Please quote only the lines that start at the one with "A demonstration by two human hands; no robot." and go on to the last line of the data, both ends kept.

______________________________

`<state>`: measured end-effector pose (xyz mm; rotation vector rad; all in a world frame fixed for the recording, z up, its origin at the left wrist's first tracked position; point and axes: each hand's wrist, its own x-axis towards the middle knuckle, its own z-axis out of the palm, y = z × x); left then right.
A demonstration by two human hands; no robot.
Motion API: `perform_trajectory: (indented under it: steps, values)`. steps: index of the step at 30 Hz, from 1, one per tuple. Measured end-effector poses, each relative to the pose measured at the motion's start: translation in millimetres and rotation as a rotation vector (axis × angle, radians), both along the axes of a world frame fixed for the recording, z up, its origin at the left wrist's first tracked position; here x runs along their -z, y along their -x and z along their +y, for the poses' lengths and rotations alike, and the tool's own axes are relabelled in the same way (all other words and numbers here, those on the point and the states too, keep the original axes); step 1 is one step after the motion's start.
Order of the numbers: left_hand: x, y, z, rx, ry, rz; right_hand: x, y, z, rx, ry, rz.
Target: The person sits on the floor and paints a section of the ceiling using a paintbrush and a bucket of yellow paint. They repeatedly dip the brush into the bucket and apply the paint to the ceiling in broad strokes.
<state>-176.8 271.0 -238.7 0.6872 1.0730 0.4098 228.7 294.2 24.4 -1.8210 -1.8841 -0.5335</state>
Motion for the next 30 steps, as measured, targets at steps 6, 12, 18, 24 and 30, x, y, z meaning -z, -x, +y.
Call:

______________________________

YOUR RESPONSE =>
A demonstration by two human hands; no robot.
Motion API: `perform_trajectory: (indented under it: steps, values)`. steps: index of the step at 30 Hz, from 1, one per tuple. Measured end-effector poses, each relative to the pose measured at the motion's start: translation in millimetres and rotation as a rotation vector (axis × angle, radians), both along the axes of a world frame fixed for the recording, z up, its origin at the left wrist's first tracked position; here x runs along their -z, y along their -x and z along their +y, for the poses' lengths and rotations alike, and the tool's own axes are relabelled in the same way (all other words and numbers here, those on the point and the states too, keep the original axes); step 1 is one step after the motion's start.
Order of the numbers: left_hand: x, y, z, rx, ry, rz; right_hand: x, y, z, rx, ry, rz.
Target: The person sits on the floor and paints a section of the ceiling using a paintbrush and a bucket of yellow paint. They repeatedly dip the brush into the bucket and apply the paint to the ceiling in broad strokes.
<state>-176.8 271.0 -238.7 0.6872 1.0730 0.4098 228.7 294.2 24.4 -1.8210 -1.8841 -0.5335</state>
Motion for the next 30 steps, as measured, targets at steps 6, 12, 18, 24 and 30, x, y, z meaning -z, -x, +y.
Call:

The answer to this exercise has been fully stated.